If you are making a CloudFormation template and including an S3 bucket for logs you are probably setting a bucket policy. Here’s a hard to find problem. Let’s say you are configuring VPC flog logs and CloudTrail logs to go to the same logs bucket. Makes sense right? So to make that happen you make your bucket and you give it a bucket policy. In the bucket policy you add the necessary policies to allow both VPC flow logs and CloudTrail log to be written to the bucket. You kick back and admire your work.
But when you create a stack from the template you get an error that says the CloudTrail log bucket has an invalid bucket policy. Wait, what? You double-checked in your CloudFormation template and all is as it should be. So then you go to S3 to look at the bucket policy for yourself. The bucket policy set on the logs bucket doesn’t look anything like what you have set in your template. In fact, the statement IDs don’t even match what’s in your template! They aren’t in there anywhere! What is happening?
Well, it turns out there is a gotcha. I’ll let the AWS documentation try to explain it:
If the user creating the flow log owns the bucket, has PutBucketPolicy permissions for the bucket, and the bucket does not have a policy with sufficient log delivery permissions, we automatically attach the preceding policy to the bucket. This policy overwrites any existing policy attached to the bucket.
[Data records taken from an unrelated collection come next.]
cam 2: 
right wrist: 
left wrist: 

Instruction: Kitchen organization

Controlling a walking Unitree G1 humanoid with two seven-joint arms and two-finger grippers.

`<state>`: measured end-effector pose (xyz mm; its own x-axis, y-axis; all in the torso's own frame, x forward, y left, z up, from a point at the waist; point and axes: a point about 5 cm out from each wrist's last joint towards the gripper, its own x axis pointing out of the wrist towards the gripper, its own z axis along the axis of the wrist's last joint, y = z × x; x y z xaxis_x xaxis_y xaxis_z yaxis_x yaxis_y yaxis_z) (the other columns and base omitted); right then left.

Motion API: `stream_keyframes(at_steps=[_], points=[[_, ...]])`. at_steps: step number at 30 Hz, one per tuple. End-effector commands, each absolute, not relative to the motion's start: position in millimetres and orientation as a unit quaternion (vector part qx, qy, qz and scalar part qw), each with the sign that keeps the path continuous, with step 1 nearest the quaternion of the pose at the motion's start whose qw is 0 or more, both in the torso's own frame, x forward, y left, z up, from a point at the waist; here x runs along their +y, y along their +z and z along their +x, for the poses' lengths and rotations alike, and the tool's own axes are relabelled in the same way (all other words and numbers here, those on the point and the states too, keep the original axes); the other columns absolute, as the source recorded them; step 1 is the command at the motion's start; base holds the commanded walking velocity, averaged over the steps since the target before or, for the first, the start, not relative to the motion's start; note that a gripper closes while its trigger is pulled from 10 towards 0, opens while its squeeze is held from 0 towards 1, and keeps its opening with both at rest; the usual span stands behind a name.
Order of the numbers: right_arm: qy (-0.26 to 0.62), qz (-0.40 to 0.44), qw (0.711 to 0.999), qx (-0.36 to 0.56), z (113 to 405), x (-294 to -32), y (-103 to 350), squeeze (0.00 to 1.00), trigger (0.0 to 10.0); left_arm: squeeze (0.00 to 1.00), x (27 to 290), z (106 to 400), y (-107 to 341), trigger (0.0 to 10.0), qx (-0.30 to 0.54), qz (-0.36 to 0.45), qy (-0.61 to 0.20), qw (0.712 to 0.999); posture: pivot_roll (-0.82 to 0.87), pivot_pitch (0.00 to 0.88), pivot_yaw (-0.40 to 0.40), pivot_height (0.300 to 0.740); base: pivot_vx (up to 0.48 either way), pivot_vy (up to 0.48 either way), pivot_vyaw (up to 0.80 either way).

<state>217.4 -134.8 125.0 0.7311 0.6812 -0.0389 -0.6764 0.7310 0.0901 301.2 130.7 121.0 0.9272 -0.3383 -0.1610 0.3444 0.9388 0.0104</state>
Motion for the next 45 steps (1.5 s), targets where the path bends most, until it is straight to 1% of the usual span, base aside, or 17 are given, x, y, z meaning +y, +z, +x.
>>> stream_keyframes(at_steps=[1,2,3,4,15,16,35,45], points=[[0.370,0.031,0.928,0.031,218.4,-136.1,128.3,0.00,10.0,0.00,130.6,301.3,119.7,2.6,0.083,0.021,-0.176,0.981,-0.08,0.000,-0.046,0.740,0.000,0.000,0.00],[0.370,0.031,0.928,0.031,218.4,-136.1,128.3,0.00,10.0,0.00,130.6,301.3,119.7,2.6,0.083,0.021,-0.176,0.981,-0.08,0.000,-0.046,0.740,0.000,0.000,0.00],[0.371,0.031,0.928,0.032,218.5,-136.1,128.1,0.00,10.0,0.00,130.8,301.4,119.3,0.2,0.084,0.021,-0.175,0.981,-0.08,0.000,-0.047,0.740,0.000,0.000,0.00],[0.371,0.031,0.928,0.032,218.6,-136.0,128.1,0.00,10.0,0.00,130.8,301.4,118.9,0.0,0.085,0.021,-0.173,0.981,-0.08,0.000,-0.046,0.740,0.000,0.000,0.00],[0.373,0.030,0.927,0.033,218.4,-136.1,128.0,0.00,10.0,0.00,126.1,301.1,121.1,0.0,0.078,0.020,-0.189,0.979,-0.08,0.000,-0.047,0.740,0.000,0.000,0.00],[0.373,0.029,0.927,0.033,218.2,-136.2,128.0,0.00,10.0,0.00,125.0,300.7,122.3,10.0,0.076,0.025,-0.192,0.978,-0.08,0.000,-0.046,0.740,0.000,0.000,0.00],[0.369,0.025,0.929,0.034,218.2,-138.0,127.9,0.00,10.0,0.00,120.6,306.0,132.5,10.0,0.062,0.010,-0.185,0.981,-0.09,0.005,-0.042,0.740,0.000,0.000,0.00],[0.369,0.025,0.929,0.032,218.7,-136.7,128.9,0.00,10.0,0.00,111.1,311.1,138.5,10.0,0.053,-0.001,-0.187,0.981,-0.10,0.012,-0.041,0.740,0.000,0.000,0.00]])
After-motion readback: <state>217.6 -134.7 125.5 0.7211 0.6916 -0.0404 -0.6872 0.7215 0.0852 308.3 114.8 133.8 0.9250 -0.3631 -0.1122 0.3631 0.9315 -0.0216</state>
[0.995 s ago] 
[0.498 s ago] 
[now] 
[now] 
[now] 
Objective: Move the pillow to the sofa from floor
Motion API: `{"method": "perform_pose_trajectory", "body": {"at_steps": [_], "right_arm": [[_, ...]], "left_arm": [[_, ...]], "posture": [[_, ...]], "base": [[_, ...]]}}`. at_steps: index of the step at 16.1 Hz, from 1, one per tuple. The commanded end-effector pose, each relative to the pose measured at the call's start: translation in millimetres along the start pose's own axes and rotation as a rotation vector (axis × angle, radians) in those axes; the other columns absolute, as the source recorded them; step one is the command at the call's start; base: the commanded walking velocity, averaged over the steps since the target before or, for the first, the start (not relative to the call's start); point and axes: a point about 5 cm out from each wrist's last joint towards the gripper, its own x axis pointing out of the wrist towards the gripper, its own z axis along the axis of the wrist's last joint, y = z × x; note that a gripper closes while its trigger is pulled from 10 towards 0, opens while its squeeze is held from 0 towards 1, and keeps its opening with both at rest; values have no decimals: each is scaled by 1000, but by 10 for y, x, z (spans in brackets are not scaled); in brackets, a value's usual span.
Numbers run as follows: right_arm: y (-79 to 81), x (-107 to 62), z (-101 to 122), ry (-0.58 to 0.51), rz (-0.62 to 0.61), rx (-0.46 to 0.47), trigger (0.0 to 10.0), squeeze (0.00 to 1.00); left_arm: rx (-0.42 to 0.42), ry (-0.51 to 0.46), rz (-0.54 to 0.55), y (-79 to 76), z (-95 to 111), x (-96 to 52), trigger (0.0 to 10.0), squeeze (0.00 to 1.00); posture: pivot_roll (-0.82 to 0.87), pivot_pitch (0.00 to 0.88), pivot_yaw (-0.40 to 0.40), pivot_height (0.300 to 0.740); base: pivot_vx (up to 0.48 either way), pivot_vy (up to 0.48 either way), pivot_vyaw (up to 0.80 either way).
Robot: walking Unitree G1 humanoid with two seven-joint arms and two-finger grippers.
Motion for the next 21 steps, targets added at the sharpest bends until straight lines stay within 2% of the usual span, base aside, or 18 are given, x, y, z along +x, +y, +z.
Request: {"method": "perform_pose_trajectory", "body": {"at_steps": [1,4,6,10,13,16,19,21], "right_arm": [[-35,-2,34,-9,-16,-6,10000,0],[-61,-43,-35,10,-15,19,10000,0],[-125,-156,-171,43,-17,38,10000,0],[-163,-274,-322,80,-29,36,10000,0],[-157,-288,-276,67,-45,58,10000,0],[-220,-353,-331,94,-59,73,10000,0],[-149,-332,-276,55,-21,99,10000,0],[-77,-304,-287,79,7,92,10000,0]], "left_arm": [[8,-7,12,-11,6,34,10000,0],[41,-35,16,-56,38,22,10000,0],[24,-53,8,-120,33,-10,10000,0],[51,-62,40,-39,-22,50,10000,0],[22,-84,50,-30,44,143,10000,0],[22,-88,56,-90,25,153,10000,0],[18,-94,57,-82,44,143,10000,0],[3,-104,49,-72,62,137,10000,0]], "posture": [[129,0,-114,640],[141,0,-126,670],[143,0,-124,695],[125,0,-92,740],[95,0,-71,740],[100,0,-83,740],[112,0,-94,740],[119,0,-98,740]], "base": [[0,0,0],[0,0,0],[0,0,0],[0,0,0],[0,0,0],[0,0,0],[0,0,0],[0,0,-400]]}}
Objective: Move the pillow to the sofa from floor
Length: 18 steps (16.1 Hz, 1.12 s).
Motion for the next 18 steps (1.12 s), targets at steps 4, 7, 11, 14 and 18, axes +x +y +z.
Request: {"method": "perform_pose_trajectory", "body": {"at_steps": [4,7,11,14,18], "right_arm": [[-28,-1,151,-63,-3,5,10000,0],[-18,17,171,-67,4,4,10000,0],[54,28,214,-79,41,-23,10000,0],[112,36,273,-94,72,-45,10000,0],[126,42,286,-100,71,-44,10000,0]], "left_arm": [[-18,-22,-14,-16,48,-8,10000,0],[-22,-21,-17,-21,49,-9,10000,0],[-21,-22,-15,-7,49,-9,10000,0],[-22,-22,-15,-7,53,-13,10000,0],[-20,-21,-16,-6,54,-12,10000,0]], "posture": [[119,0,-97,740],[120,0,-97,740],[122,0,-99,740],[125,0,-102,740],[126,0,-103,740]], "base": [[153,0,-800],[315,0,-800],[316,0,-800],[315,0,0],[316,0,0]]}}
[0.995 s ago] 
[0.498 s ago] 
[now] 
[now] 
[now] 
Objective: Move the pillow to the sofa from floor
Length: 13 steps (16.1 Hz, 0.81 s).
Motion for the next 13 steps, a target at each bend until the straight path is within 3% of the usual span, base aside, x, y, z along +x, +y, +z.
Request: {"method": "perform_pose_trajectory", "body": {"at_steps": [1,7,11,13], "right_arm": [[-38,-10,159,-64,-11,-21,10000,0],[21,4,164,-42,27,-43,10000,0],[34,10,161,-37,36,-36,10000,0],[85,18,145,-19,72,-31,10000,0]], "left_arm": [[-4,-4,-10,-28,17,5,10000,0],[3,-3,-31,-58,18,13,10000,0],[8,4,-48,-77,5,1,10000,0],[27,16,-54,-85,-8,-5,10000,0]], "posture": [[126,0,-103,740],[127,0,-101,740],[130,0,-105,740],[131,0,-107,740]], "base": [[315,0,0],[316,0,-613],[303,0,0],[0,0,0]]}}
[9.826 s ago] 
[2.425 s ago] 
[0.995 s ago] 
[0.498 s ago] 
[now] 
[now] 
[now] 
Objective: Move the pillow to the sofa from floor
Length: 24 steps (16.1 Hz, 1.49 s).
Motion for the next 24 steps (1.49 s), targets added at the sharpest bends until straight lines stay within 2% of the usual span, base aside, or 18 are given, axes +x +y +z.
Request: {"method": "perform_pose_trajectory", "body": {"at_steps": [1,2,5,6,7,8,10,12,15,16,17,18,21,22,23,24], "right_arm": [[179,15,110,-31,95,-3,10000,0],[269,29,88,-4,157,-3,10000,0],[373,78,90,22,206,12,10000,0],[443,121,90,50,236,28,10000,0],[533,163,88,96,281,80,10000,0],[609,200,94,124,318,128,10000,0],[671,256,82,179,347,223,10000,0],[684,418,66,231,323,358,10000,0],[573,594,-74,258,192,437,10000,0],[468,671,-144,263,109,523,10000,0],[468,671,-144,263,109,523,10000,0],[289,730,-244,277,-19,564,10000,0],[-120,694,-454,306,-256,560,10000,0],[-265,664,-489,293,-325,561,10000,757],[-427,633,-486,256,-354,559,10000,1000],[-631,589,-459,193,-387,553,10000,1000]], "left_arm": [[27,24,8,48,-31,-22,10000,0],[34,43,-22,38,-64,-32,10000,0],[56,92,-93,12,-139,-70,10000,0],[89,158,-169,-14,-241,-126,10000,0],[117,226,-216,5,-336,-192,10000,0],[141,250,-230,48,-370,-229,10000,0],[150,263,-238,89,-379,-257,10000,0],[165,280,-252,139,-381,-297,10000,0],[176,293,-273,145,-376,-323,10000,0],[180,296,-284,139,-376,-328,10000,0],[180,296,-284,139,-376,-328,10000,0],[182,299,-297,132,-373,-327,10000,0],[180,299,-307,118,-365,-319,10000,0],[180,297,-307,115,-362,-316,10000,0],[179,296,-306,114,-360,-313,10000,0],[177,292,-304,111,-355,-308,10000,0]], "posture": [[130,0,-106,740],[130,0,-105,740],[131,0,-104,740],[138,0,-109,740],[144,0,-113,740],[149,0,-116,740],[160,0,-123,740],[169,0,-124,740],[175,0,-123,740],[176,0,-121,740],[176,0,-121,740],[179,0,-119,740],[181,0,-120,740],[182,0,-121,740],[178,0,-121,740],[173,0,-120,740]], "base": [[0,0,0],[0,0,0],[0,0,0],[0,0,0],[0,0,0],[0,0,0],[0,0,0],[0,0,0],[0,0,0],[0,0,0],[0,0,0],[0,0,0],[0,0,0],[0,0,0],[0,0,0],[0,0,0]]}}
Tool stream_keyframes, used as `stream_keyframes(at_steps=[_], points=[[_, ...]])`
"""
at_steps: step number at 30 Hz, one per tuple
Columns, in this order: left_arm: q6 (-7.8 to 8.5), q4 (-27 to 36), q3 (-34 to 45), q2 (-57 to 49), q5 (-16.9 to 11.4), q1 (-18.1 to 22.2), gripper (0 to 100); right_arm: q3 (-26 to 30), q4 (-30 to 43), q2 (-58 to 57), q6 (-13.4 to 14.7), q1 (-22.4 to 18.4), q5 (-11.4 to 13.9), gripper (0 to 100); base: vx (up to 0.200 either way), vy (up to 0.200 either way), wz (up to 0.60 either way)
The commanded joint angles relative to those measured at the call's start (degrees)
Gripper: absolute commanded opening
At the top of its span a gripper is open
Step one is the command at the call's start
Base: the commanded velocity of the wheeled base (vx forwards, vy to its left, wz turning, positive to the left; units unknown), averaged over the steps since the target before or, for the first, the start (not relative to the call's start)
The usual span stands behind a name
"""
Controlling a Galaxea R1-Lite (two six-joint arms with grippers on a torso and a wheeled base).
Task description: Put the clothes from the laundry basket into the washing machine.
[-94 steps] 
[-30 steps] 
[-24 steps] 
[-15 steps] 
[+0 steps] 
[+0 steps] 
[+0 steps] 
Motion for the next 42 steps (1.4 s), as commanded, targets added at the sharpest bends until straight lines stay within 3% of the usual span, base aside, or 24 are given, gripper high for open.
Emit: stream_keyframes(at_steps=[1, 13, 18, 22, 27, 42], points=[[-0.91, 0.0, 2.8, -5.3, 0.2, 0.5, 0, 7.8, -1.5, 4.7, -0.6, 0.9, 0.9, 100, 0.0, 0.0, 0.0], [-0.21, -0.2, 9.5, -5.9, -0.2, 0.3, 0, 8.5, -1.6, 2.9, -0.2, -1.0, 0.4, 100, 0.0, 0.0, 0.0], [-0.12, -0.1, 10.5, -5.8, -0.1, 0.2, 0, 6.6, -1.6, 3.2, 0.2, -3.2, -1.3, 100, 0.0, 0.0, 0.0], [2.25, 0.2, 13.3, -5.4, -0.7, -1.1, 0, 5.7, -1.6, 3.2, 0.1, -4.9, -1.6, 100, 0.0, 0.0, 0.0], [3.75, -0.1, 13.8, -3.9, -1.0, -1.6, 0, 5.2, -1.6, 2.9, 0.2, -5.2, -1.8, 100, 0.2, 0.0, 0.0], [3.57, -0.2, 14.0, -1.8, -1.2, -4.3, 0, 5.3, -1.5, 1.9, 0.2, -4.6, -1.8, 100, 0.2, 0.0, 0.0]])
Catch that? A policy automatically gets set for the bucket and it overwrites any existing policy! (Read it for yourself at https://docs.aws.amazon.com/vpc/latest/userguide/flow-logs-s3.html.)
That means the beautiful policy you spent valuable time on is just getting wiped out by an automatically set policy. Well, now that we know what the problem is we can fix it. How you fix it (ahem workaround) it is up to you, e.g. split the buckets into two, etc.